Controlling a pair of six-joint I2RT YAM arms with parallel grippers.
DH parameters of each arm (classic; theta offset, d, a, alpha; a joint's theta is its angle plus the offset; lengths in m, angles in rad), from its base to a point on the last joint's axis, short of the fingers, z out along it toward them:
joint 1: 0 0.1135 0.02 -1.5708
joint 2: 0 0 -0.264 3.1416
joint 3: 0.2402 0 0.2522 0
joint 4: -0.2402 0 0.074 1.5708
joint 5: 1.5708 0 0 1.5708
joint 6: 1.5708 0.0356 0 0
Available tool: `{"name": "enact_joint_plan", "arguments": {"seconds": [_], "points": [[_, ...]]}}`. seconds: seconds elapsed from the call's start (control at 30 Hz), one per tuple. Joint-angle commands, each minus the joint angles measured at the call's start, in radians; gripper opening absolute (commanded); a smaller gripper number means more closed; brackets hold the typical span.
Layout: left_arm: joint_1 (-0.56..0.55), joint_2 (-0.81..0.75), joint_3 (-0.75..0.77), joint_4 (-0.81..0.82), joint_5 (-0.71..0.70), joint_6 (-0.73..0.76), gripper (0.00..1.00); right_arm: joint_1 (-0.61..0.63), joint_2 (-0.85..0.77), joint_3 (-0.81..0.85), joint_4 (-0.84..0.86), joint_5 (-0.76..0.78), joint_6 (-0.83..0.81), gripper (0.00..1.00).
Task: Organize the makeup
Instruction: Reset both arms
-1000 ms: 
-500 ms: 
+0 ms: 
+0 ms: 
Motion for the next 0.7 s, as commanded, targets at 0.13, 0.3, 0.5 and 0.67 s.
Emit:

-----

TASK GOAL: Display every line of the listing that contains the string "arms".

OUTPUT:
Controlling a pair of six-joint I2RT YAM arms with parallel grippers.
Instruction: Reset both arms

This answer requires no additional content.